Hmmm...I keep forgetting to name the stories I'm talking about!
Above refers to: "My Poor Friend".
Anyway, I've just read another story (for the second time) called:
"Your Tiny Hand is Frozen". I love this story and here are my thoughts on it:
It often comes across that Aickman had a general dislike for all things modern. In this story, it is the horror of telephones that the author attempts to illustrate, in his own rather oblique way.
Aickman must have seen the rise of popularity of telephones as something of a social sickness that was destroying our capacity for "real" social interaction making us agoraphobic and dependent on a faceless, bureaucratic organisation.
Throughout the story Edmund's phone is behaving strangely. He is beset by frequent miscalls, sometimes silence, sometimes wrong numbers but always clips, pops and hissing in the background. Unable to penetrate the uncaring, unresponsive attitude of the telephone company, he is forced to endure these problems.
While initially quite disdainful of the telephone, he finds himself forced to use it to seek out acquaintances who might want to join him for Christmas day. Once he stumbles upon the mysterious Nera, the telephone becomes an increasingly important part of his life. He becomes obsessed by Nera and the thought of her next phone call that every other aspect of his life begins to suffer. He begins to ignore letters from his convalescing girl friend Teddie, his quality of work deteriorates until he is no longer employed, he is barely able to go out and feed himself. The analogue is clear, he has become a telephone junkie.

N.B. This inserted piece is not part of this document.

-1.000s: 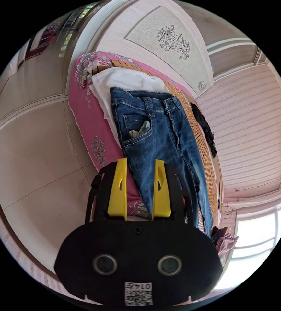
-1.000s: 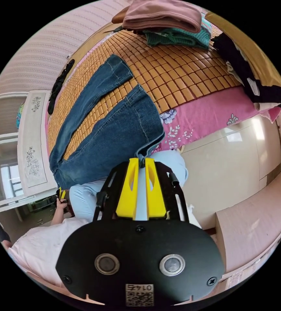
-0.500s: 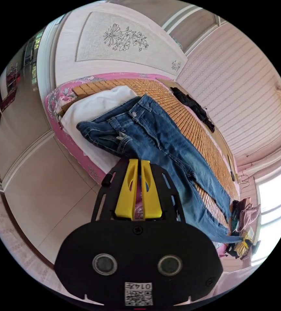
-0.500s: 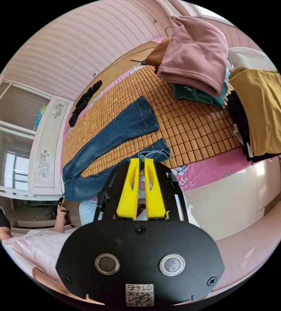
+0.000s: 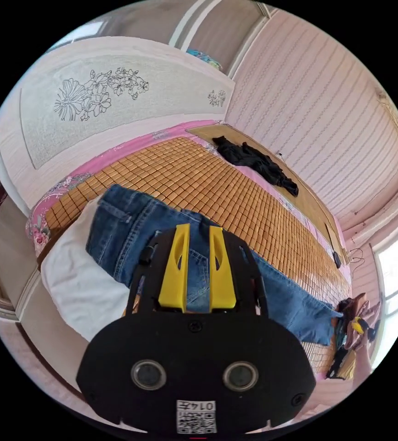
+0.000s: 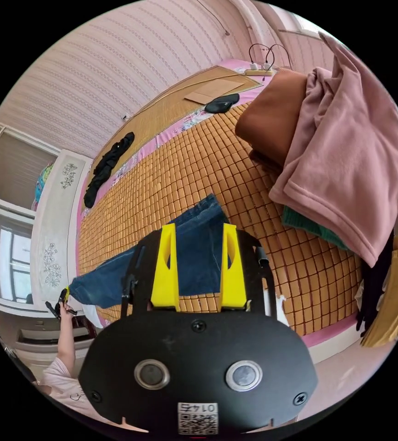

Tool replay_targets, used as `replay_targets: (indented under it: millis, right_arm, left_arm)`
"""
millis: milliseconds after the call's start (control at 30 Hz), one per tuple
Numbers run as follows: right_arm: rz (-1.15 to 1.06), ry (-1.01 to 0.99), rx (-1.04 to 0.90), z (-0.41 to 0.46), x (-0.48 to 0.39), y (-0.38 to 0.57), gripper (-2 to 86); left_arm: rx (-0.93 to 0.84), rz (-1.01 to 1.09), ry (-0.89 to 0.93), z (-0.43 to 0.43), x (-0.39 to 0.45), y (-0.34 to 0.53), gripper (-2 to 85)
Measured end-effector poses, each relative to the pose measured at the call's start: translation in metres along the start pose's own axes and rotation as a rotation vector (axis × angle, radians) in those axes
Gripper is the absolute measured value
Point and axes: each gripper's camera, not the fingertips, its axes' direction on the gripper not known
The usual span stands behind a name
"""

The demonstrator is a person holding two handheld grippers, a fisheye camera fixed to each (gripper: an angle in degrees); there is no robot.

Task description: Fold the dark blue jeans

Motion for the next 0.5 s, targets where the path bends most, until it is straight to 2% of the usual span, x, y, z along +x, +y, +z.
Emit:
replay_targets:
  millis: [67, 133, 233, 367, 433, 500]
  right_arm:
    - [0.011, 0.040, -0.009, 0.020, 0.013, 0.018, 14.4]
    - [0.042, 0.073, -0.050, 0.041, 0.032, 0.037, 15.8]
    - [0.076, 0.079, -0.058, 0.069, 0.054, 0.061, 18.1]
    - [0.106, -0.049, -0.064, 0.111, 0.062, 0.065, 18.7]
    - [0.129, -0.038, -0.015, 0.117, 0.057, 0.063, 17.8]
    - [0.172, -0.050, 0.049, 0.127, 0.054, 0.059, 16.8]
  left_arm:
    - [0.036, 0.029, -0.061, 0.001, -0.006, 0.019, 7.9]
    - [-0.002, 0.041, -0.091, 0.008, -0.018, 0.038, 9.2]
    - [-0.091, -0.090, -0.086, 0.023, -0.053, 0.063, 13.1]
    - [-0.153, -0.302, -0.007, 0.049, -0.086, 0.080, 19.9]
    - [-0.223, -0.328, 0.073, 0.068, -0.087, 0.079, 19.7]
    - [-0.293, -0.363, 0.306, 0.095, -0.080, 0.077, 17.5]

Throughout the story we are increasingly lead to believe the telephone system has somehow become connected to the spirit world and that Nera is the spirit of someone who has died. In the end Nera manifests in some undefined way in Edmund's flat but he cannot overcome his fear to face her, she is ultimately rejected.
But the last scene turns that idea on it's head. When the now sick Edmund mutters her name in hospital, it is revealed that Teddie knows Nera. Nera was infact some kind of agoraphobic telephone stalker who used to pester Teddie. Somehow, Nera had managed to inject her essence into the phone system in order to travel to Edmund's flat, rather than endure going outside. Obviously the process was irreversible but she was able to make one last act of defiance after Edmund's rejection, cutting herself off from the telephone system for good by sawing through the flex cable with a bread knife.
I always thought this was a great name for a story but it gives us no clue to what lies within as far as I can see, unless it is an oblique reference to Nera's "still well formed hand" that clutched the bread knife in the final scene.